Friday, January 26, 2024

Lawford church

I visited Lawford Church last over 20 years ago. I am not often in this part of Essex but I was visiting my friends Jan and Tony yesterday so I popped in to St Mary's.

It has one of those eccentric Essex towers.



To be honest the nave is of little real interest,



The chancel on the other hand...



We come for the decorated gothic chancel. It has been partly damaged by iconoclasts.




Some of the niches have been refilled.






Each of the windows are different.



Nice to revisit 

Tuesday, January 23, 2024

Harlow Museum

Back in February 2021 I walked past Harlow museum and said I'd go back once it reopened. Well I am a man of my word even if took 3 years.

The museum is in the stable block  of the old Marks Hall after which the school is named, There is a walled garden which will be worth a revisit in summer,  part of the walled garden date back to the 17th century. The hall was demolished after fire in 1847.

The museum has galleries on the Romans and the finds in the area. You may remember I visited the site of the  Roman Temple in the town. There is also information on the parsishers that were combined to make the New Town. There is a brief bit on Hester Woodley the last african slave in Harlow. If ever Little Pardon church is open I'll have wo wander down and see her memorial. She was never freed but she was the only one of the enslaved people the family memorialised odd. There is a bicycle museum and artifacts common to the town since 1947 and pictures of houses and rooms. Oh and information on many of the companies that were based here. And boy how many good jobs have we lost. Ahem.

Now obviously this is not the V&A or the Natural History Museum but it is well worth a visit because there is a lot of local history I expect many people no longer know. There were names I knew thanks to stories from my parents. It also contained one thing I was VERY excited to see.










This Gin still used to sit outside Gilbeys who were based in the town.





Coins have been found dating from pre-conquest to the end of the occupation!







These windows are from Netteswell church which I visited earlier in the year.



The temple site


Limestone head of Minvera.


Medusa



Bacchus 



My dad's family left the east end of London in 1940 once the Blitz started and got off at Burnt Mill station (it is now Harlow Town station but my dad ALWAYS called it Burnt Mill). Dad sais there was a row of cottages one was enpty and they broke in and spent the night (he was 11 at the time). They were evenutally but up in a "big house" called the  Priory. One of the first V2's landed in the field next to it one night whilst they were alseep and blew the back off of their house!! I mentioned this to a volunteer who pointed me to these fragments of said V2!!! WOW. The family were rehomed into Frogs Hall which is also long gone. Most of Harlows big houses seem to have vanished.



I have shared this before but there was a time all our road signs looked like that.







Sunday, January 21, 2024

And the Mallards find water.

Well the thaw has begun. 

When I went out this morning I headed to the Coalport pond. There were a few defrosted bits and the ducks were back





I always wonder where they go and how they comeback so quickly.  There was someone with a child feeding them (there often is) and I guess they remember that. 

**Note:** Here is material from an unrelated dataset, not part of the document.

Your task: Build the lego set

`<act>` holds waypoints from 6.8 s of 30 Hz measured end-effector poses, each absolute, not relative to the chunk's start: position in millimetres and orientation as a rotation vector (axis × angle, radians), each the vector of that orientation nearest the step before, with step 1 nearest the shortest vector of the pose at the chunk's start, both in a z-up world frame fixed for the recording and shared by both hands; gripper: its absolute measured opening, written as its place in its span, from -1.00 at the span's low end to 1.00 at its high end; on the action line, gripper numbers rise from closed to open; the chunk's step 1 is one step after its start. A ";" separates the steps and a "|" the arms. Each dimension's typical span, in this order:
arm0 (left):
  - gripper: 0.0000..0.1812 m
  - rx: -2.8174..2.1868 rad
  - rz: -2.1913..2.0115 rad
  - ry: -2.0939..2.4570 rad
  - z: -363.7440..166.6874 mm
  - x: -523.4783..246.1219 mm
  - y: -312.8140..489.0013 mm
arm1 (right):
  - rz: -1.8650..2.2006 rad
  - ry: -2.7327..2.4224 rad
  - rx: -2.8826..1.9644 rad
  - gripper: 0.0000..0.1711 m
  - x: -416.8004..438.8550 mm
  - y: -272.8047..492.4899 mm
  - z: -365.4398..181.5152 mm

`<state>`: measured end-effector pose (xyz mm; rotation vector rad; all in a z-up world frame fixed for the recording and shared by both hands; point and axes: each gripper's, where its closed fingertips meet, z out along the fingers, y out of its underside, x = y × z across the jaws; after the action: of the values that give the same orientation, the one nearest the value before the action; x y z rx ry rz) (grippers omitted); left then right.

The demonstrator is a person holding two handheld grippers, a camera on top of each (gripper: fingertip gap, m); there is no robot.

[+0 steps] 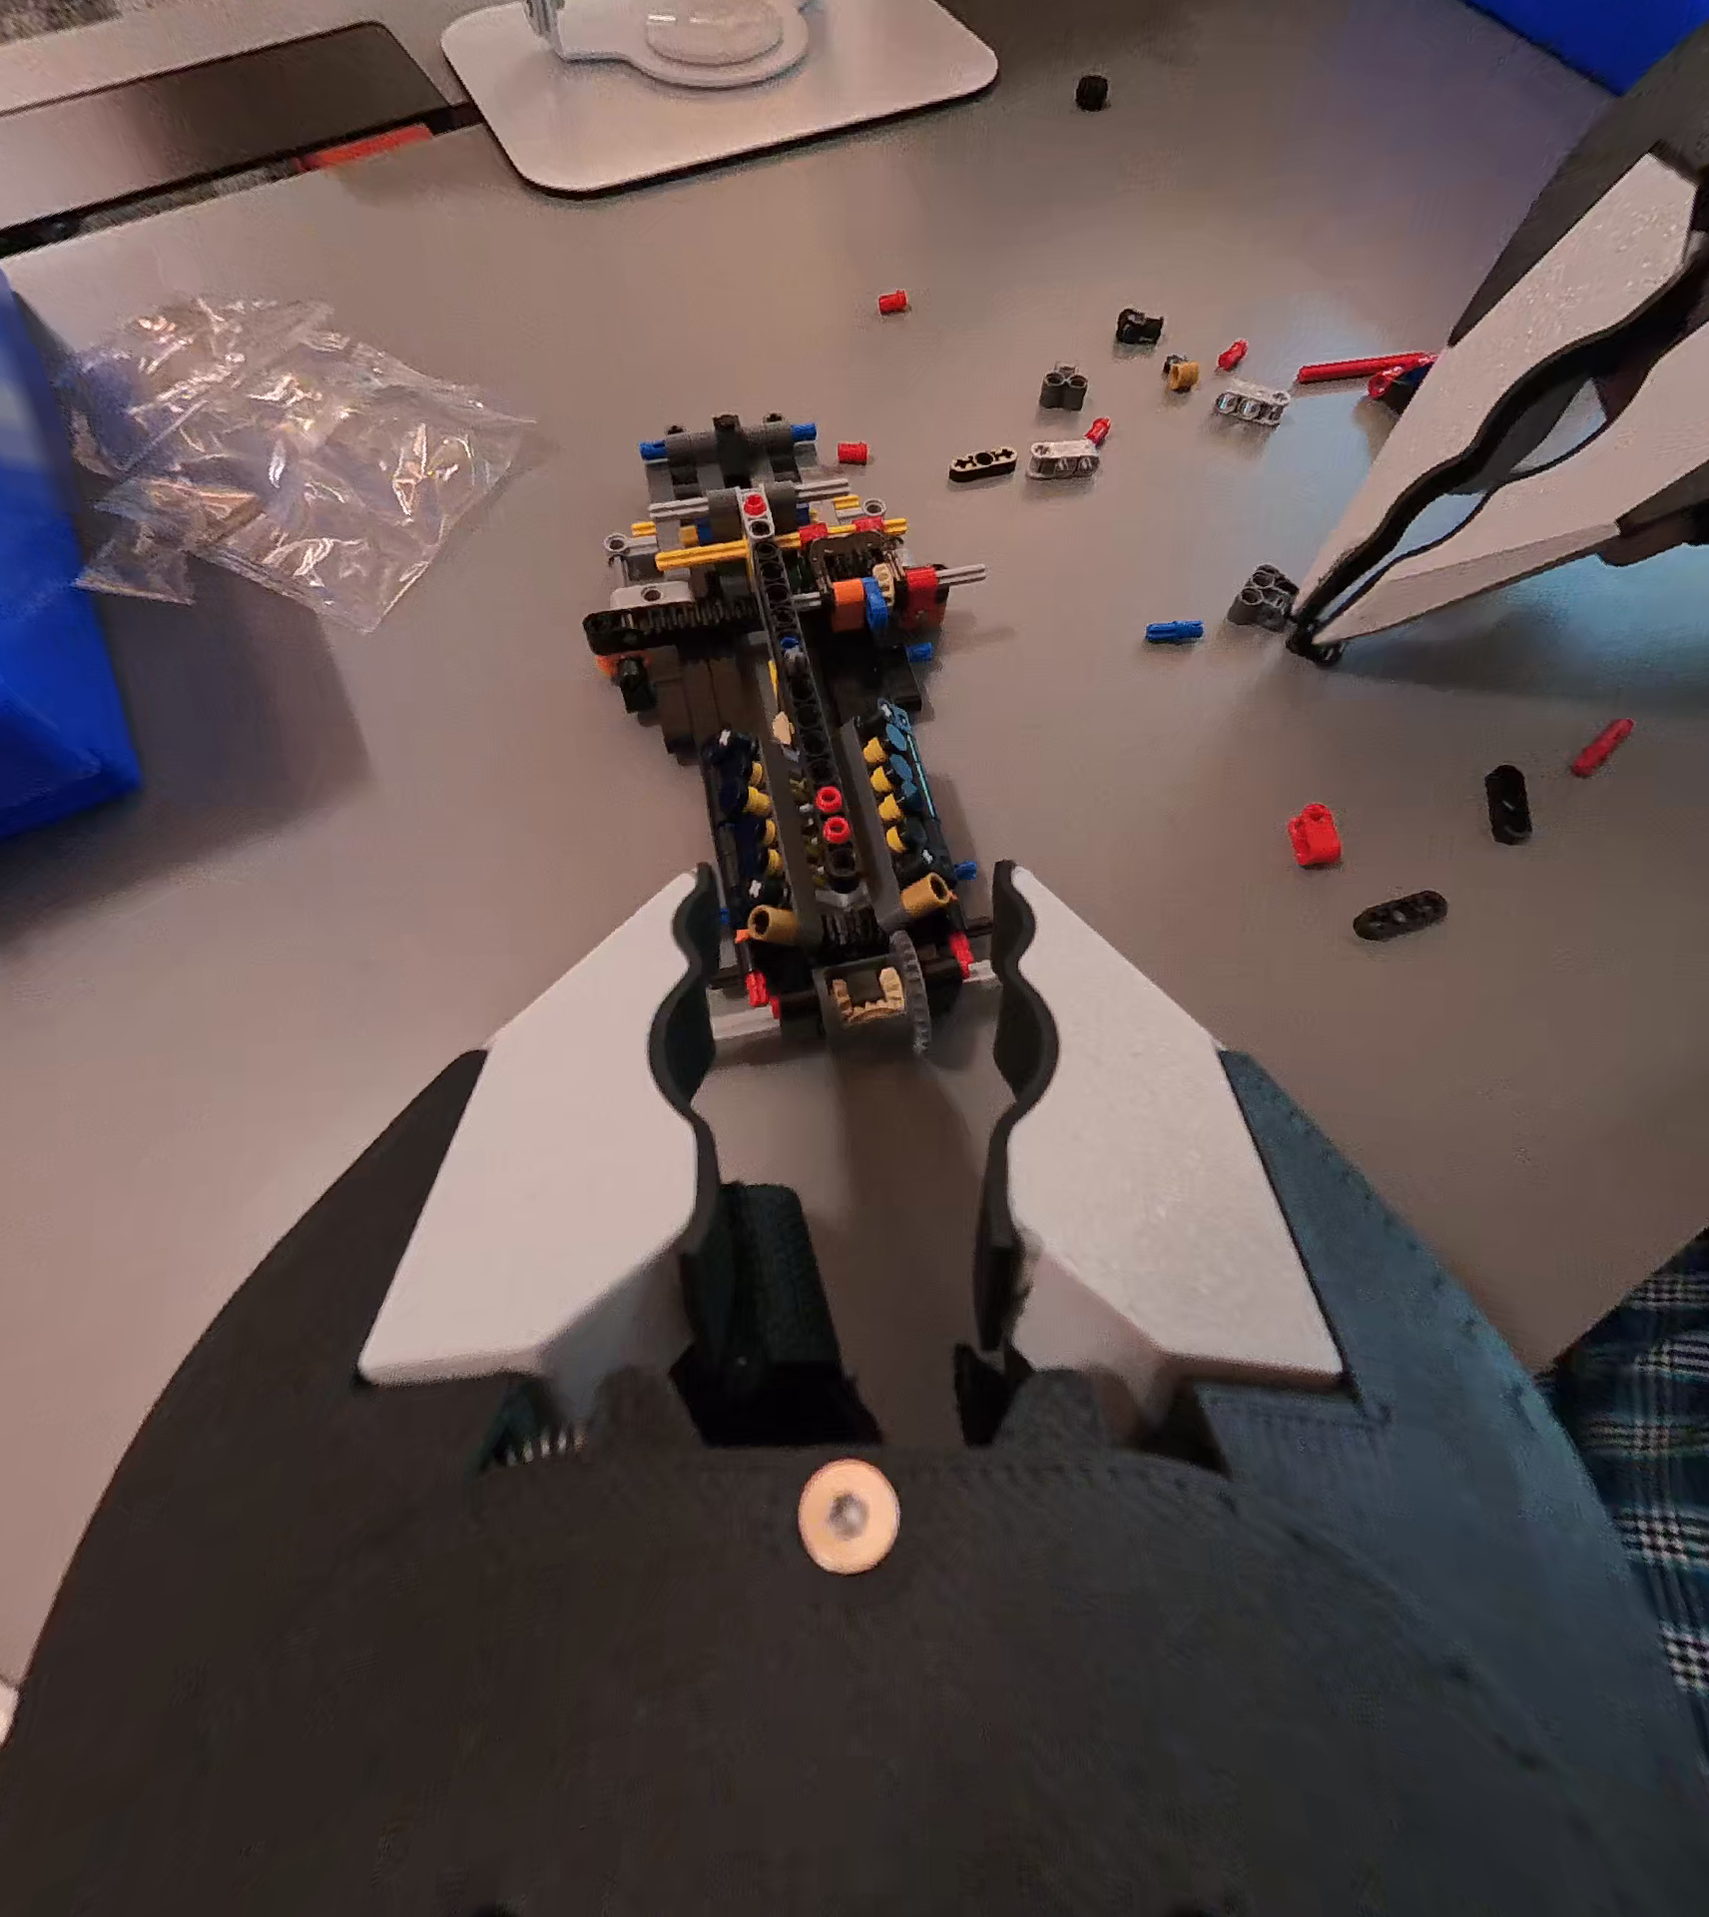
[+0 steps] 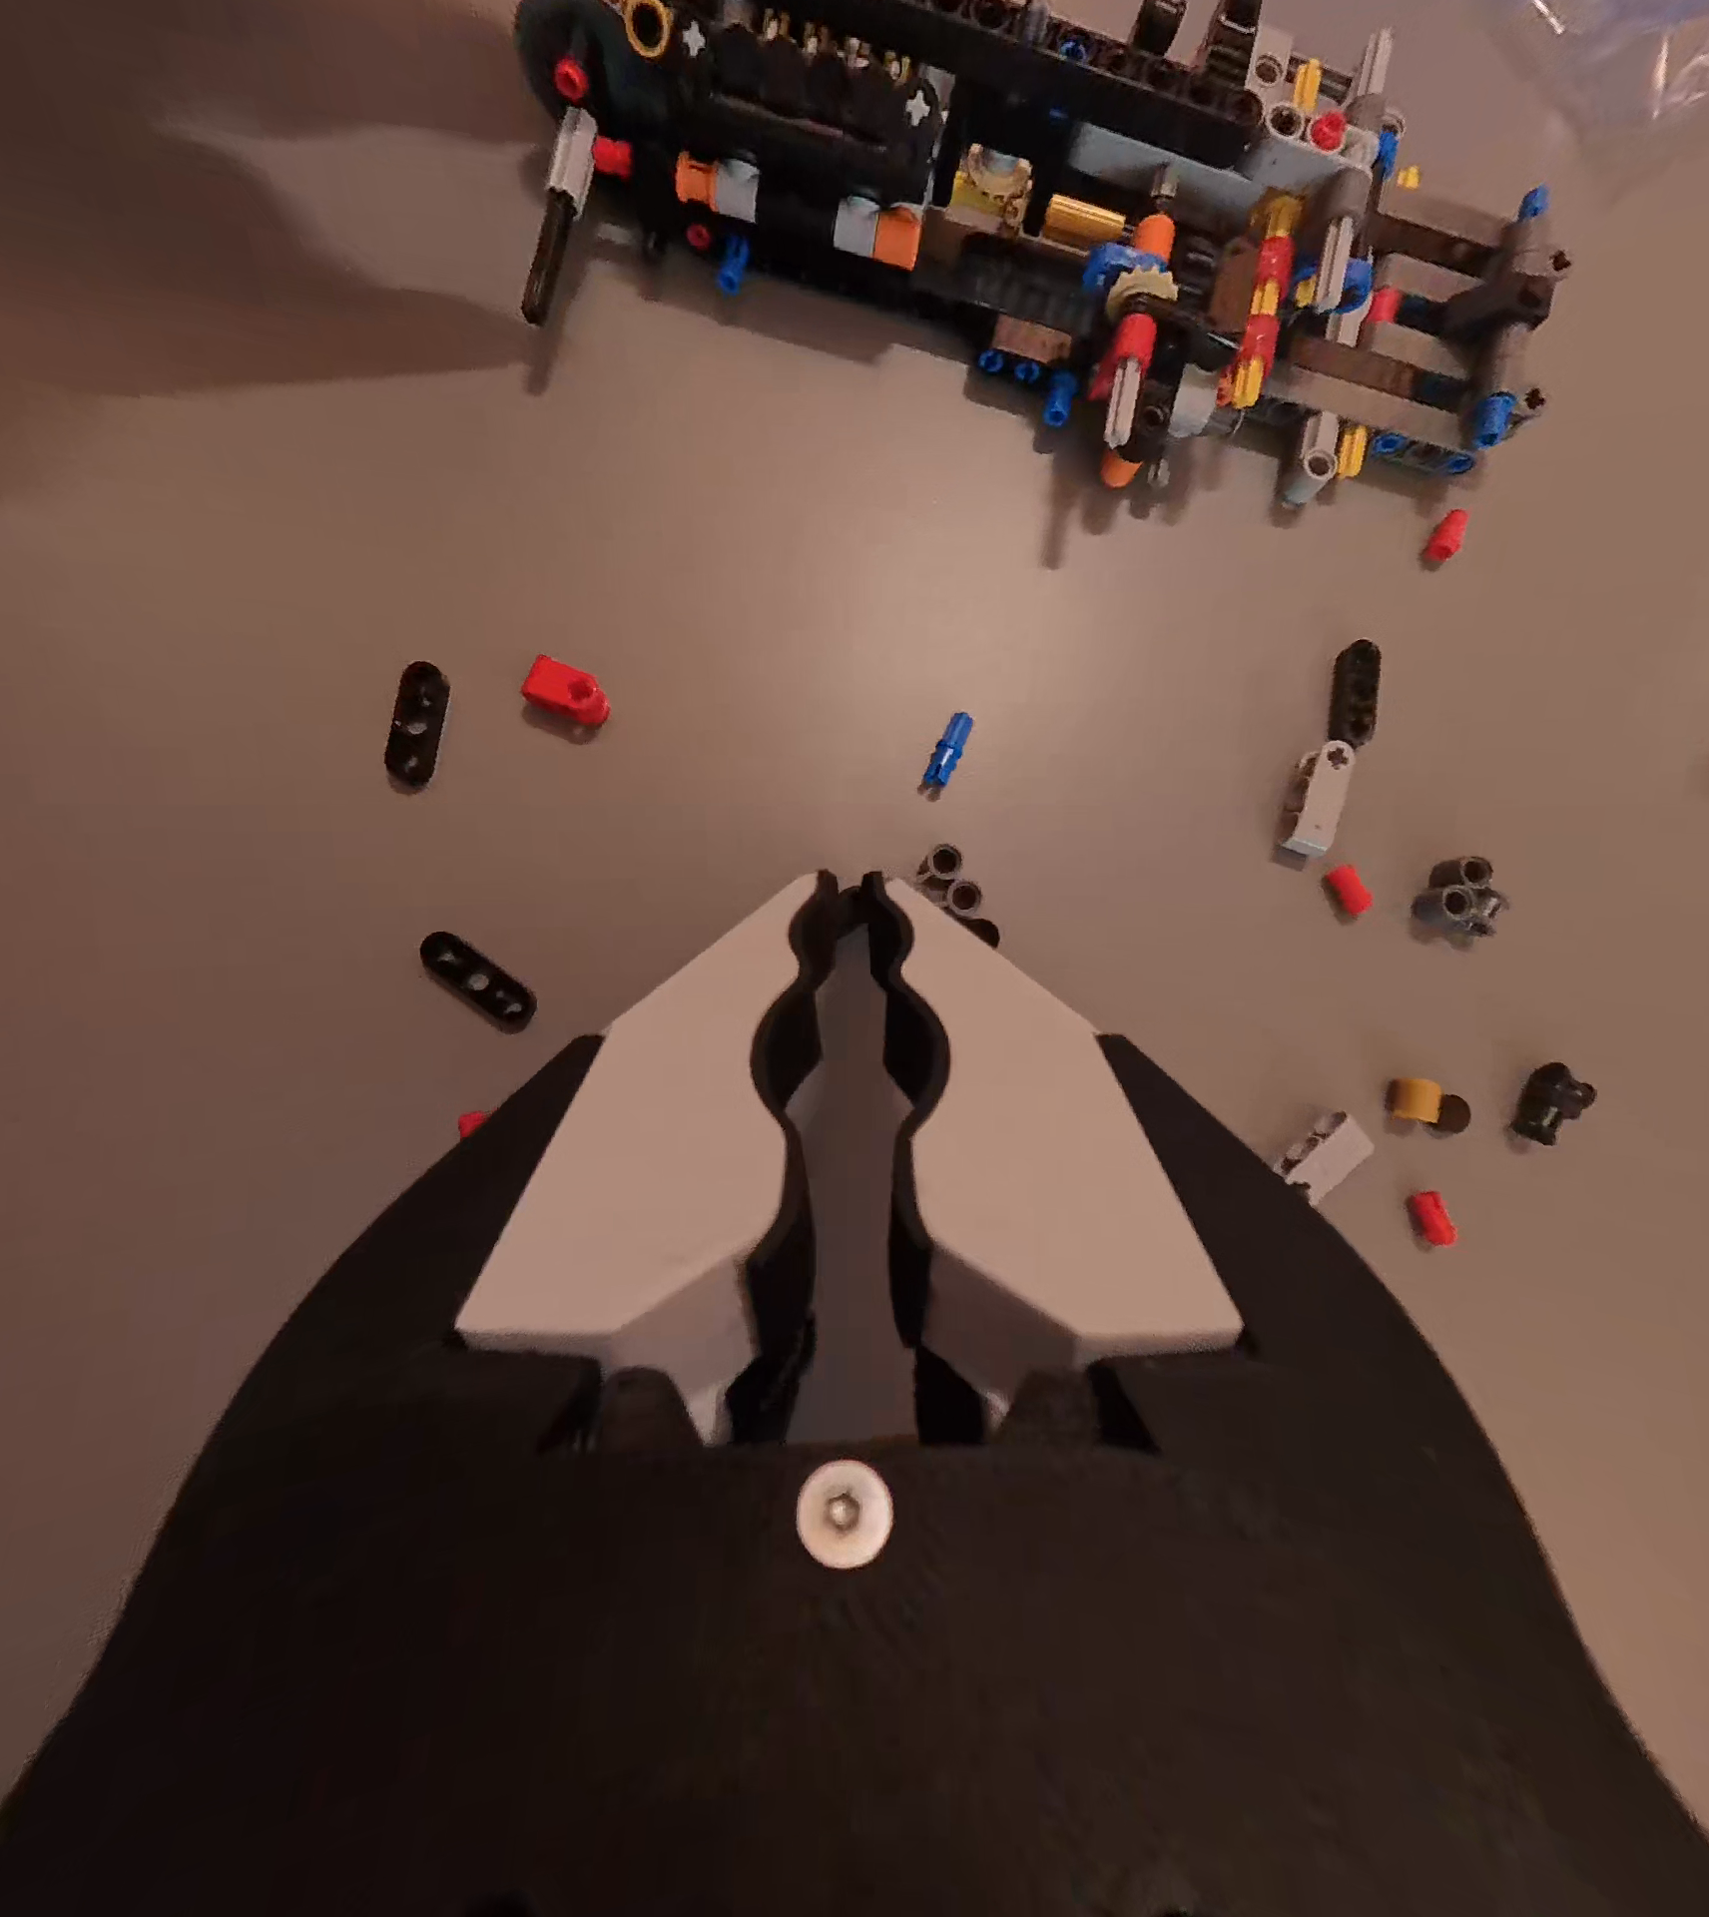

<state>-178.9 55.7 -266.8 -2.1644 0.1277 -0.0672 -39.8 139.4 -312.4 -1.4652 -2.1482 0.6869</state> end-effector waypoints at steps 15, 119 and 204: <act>-0.43 -2.138 -0.047 0.076 -263.6 -188.1 45.7 | 0.772 -2.108 -1.501 -0.75 -27.6 130.4 -299.6; -0.36 -2.093 -0.114 0.146 -260.6 -182.8 72.5 | 0.894 -2.304 -1.465 -0.95 -107.4 113.6 -317.6; -0.85 -1.793 0.538 0.762 -215.2 -113.3 118.7 | 1.554 -1.800 -1.596 -0.79 -113.5 120.0 -219.0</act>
<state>-113.3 118.7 -215.2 -1.7929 0.7624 0.5382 -113.5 120.0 -219.0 -1.5964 -1.8004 1.5542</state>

The Newhall pond was still frozen though defrosting. 

When I walked back there were 18 Mallards on Coalport and a Moorhen had arrived back at the split pond.



Saturday, January 20, 2024

Churchgate Street

With all the frosts I realised that the paths to Churchgate Street might be passable.

Harlow is known as a new town from the New Town act of 1947 but it dates much earlier. As I've documented earlier the Romans were here and the name Harlow has Anglo-Saxon origins. 

Churchgate street is part of, what is now known as, Old Harlow one the villages incorporated into the New Town. Today a road runs between Old Harlow and  Churchgate street and they feel discrete.

This building dates to 1630.





The church of St Mary and St Hugh although it seems to be known as St Mary.


I got a shock when it was open! Apparently the men meet for breakfast on certain Saturdays so I went in for a look, The church is Norman but was heavily renovated by Victorian architect Henry Woodyer. In fairness the church had been damaged by fire in 1708 so I'm unsure how much of the lost medieval is down to him. The majority of the glass is Victorian and by Hardman.




The monument is by W Theed but Pevsner says no more.






I always fund these WWI memorials moving.




Another charitable building for the poor this from 1716.


A nice walk and good to get into the church.